Vadinin üst noktasında konuşlanan yerli ve yabancı birçok televizyon kanalı, naklen
yayın araçlarından gelişmeleri canlı olarak veriyordu. Bugün için ortaya çıkan
gerçekler ise ülkemizde insan hayatının ne kadar hiçe sayıldığının bir
göstergesiydi.
1-
Özelleştirme yapılıncaya kadar
devlet tarafından işletilen bu madende iş kazaları çok düşük seviyede iken, özelleştirmeden
sonra devletin alım garantisi nedeniyle ne kadar çok üretim yapılırsa o kadar
çok gelir elde etme mantığıyla iş güvenliği hiçe sayılmış, olası bir kaza
durumunda ne yapılacağına dair ciddi bir plan oluşturulmamış.
2-
Özellikle son bir aydır madene günde altı
kamyon kül götürülmesi sürekli bir yangın durumu olduğunu gösterirken üretime
devam edilmiş. Kömür tek başına açıkta durduğunda yanmazken, üzeri kapalı kömür
hava ile temas ettiğinde hemen yanmaya başlıyor. Kül ve betonla bu temas
kapatılmaya çalışılıyor. Olay günü yangının büyümesi ile çıkan zehirli gazdan,
kısa sürede ölümler gerçekleşmiş.
3-
Vardiya değişimleri yer üstünde
yapılması gerekirken, olay günü olduğu gibi değişim yer altında yapılınca
toplam 787 işçi bir arada bulunuyor. (Bu rakamın daha fazla olduğu iddia
ediliyor), kayıplar resmi rakamlara göre 302 kişi.
4-
İlk müdahale yan taraftaki İmbat
madenciliğin kurtarma ekipleri ve vardiyadan ilk çıkanların tekrar ocağa
girmesi ile gerçekleşmiş. Ne yapılabildiyse bu arada yapılmış.
5-
Sabah sekiz de işbaşı yapacak bir
işçi, en geç 06.00 da uyanıyor. Servisle yarım saatte ocağa ulaşıyor, kartını
bastıktan sonra bir yarım saat daha tünelde yürüyerek çalışma yerine varıyor. Çıkışta
2 km.lik kısmı bant üzerinde, geri kalan yolu yine yürüyerek katediyor. Böylece
sekiz saat olan çalışma saati 10-11 saate çıkıyor. Tünellerin toplam uzunluğu
beş kilometre ve yüzeyden dört yüz metre aşağıda.
6-
İşçilerin aldıkları aylık ücret 26 gün ve 4
Pazar çalışmak koşuluyla üç kategoride, 1200- 1400 ve 1600 TL. genellikle 1200
TL alanlar çoğunlukta. İzin, rapor vb. durumlarda yevmiye kesiliyor.
7-
Madenciler, yaş aralığı 19-35
olanlardan tercih ediliyor.
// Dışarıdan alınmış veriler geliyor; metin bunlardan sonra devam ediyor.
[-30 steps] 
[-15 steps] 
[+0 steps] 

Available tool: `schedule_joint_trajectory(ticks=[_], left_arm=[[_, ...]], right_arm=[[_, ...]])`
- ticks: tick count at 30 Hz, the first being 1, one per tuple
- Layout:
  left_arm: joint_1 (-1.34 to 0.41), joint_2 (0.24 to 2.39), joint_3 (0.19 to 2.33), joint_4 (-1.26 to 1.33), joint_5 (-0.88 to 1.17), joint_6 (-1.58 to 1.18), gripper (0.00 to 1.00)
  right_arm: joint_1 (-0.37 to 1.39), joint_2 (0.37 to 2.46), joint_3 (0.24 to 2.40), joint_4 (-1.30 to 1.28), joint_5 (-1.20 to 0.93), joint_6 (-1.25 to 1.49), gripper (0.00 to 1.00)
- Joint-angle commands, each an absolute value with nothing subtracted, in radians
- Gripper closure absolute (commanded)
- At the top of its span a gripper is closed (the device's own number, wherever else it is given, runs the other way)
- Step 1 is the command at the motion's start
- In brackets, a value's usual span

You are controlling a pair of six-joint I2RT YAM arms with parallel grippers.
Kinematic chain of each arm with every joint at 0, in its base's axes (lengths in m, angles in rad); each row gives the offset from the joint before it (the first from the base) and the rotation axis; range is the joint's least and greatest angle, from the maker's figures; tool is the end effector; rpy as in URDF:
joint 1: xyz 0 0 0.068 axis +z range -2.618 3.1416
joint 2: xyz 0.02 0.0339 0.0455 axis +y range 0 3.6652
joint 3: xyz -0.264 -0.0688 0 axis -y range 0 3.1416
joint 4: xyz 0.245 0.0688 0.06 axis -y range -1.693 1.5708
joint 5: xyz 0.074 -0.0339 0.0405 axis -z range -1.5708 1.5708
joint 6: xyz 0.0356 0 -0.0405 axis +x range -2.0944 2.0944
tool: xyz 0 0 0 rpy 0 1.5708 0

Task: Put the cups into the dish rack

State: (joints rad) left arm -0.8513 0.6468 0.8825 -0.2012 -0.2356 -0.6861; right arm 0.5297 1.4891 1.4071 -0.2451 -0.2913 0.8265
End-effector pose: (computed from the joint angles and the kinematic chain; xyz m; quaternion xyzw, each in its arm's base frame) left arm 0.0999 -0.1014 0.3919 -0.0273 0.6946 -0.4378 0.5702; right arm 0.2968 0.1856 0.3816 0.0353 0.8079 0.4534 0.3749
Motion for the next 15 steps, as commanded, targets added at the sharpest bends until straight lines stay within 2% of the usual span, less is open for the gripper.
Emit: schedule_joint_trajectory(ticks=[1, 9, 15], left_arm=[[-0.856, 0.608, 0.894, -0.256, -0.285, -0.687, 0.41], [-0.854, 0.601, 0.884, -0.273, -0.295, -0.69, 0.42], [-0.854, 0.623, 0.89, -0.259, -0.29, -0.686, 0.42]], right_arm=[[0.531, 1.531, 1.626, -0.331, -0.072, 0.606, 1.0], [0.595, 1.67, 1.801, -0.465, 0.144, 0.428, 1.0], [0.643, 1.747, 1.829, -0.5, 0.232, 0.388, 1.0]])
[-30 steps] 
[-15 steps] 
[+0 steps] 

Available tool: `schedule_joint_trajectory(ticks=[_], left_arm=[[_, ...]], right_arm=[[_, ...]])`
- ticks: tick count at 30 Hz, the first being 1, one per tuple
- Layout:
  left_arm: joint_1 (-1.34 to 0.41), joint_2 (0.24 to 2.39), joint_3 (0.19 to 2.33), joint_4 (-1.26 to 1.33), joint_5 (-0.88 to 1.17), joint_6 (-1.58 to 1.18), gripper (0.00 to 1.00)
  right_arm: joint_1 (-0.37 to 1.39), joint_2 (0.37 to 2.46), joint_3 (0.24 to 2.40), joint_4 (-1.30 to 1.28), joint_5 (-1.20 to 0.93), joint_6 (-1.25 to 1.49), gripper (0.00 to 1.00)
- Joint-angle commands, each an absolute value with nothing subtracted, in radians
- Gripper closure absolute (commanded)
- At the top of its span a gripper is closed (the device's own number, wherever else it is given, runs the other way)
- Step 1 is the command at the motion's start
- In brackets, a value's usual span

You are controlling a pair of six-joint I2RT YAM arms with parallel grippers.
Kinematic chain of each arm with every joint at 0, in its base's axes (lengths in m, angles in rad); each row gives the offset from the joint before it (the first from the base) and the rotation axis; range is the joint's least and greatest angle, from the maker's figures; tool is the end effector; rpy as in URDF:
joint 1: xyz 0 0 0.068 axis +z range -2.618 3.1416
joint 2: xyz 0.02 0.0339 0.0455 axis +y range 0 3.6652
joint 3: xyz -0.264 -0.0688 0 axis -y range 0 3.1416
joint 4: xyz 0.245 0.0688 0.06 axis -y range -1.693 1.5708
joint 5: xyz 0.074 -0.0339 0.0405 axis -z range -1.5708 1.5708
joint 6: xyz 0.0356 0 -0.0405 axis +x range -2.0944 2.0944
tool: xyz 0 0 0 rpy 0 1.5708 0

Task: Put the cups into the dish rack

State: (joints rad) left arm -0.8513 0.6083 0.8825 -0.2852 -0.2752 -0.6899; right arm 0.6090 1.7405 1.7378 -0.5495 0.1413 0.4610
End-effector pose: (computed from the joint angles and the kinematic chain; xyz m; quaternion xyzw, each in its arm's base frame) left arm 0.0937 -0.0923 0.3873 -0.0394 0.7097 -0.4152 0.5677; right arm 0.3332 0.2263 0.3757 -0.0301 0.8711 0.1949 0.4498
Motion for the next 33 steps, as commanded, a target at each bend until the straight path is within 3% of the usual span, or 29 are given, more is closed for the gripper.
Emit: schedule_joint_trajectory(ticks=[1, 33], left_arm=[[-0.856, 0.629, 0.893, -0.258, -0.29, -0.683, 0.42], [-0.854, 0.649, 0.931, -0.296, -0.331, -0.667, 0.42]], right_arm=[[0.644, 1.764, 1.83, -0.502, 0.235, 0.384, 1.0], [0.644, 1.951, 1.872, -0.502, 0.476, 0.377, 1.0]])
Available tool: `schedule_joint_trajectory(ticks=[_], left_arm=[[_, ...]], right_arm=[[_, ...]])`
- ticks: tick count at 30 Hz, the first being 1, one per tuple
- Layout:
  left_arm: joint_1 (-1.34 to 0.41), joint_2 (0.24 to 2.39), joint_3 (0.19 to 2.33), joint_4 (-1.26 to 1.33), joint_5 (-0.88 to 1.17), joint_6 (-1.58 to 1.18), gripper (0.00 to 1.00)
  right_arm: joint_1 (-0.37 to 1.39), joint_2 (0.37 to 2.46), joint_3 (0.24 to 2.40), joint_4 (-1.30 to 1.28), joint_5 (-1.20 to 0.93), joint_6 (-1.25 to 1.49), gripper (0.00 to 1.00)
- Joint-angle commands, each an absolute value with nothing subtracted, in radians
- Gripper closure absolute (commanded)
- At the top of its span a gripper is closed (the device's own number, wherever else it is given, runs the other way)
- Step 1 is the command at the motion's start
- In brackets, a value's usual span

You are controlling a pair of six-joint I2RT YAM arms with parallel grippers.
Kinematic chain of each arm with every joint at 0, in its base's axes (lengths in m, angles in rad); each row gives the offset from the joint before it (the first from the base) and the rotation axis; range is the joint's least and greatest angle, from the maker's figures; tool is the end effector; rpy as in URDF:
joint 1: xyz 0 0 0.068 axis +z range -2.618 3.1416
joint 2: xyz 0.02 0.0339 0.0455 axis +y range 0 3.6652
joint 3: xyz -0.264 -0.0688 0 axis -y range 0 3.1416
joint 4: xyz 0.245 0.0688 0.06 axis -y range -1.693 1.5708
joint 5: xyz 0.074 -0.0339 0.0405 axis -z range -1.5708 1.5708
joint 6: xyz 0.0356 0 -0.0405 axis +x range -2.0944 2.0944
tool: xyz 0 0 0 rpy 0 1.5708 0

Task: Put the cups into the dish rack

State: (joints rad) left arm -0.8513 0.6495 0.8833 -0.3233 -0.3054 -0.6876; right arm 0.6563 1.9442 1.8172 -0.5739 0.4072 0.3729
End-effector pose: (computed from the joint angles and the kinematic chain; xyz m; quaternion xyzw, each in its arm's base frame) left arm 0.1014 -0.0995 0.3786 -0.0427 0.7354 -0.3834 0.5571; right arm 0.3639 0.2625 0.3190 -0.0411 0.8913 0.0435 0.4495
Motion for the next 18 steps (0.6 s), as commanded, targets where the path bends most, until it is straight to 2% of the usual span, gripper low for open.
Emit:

Sigortaları, işe başlamadan bir gün önce yapılıyor.
8-
Ankara ve Kayseri'ye karayoluyla,
Kars'a kadar da demiryoluyla gönderilen yardım kömürleri bu ocaktan çıkarılıp
başka bir merkezde yıkanıp torbalanıyor. Ankara'ya bir günde gönderilen 27
tonluk 30 kamyondan her birinin maliyeti 23 bin lira, Kayseri’ye gönderilenin
maliyeti daha fazla.
Sonuç olarak, tarım alanında çalışma
olanağı bulamayan yöre insanının madende çalışmaktan başka bir seçeneği yok, bu
onların kaderi değil.
Selami
Kalay
SELAMİ KALAY
Serbest Muhabir
1955 Isparta doğumlu olan Selami Kalay Doğa Sporları
Eğitmeni ve Ankara Trekking grubunun rehberidir. 15 yıldan bu yana Anadolu'nun her köşesini
grubuyla birlikte gezmektedir. Kalay,
‘Doğayı koruyarak kullanma’ sloganını benimseyerek doğa faaliyetlerini sürdürmektedir. Ayrıca afet anında arama kurtarma gönüllüsü
olarak da ekiplerin yanında yer almaktadır.